» **Task statement**: Using the data below, copy out all lines with the word "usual".

===== Dataset extract

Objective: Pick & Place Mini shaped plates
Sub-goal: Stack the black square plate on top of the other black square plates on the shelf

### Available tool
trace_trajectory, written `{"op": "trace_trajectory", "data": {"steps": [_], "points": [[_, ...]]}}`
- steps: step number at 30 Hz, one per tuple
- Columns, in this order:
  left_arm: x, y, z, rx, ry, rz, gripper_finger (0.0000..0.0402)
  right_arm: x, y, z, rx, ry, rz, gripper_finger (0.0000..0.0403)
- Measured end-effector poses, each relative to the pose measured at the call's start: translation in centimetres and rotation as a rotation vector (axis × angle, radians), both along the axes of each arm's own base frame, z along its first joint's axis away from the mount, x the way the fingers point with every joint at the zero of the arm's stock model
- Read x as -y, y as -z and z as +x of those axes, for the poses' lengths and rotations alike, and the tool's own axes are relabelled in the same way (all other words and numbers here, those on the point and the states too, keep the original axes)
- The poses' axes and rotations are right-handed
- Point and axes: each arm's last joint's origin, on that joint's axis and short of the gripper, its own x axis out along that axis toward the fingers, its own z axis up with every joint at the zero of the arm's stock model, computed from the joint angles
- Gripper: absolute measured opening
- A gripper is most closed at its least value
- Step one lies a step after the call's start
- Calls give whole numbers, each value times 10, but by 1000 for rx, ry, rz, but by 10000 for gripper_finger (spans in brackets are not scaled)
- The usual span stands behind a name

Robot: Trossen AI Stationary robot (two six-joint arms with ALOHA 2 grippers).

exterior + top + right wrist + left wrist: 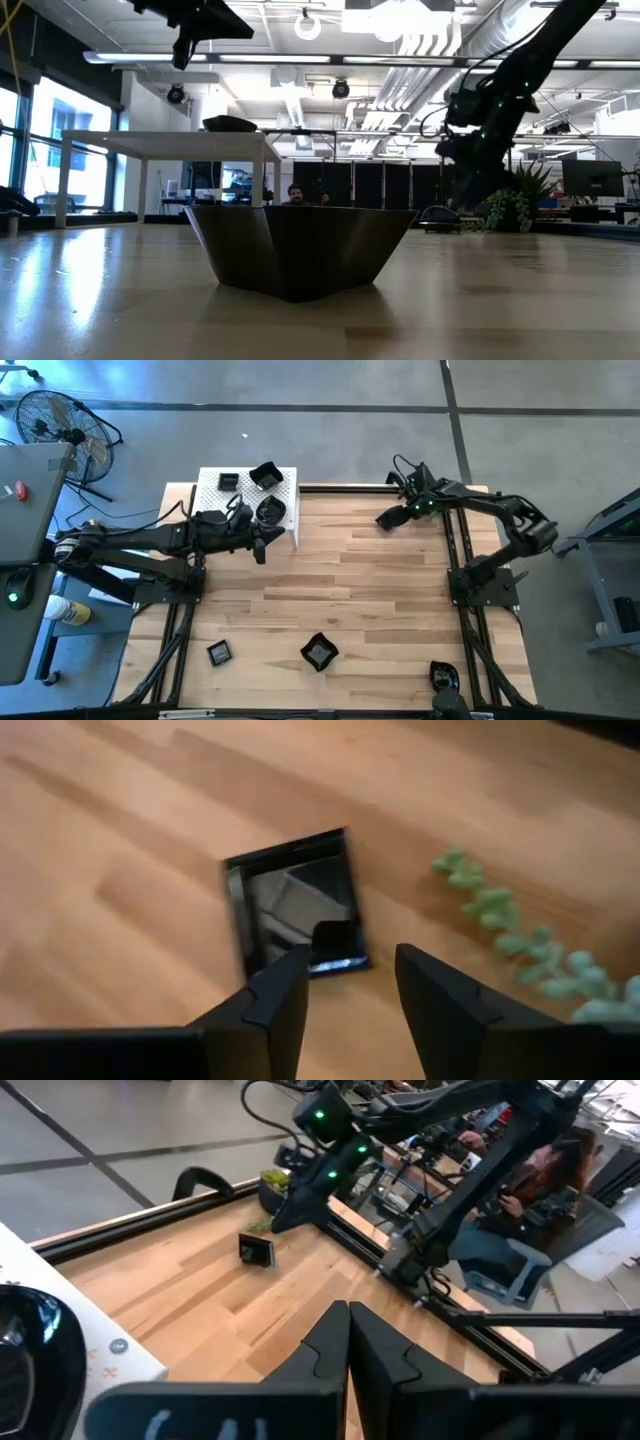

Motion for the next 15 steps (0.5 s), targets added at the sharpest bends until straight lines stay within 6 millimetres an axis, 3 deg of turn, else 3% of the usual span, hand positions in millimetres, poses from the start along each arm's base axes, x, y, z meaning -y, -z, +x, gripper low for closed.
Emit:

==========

» **Answer to this problem**:
- The usual span stands behind a name
Motion for the next 15 steps (0.5 s), targets added at the sharpest bends until straight lines stay within 6 millimetres an axis, 3 deg of turn, else 3% of the usual span, hand positions in millimetres, poses from the start along each arm's base axes, x, y, z meaning -y, -z, +x, gripper low for closed.

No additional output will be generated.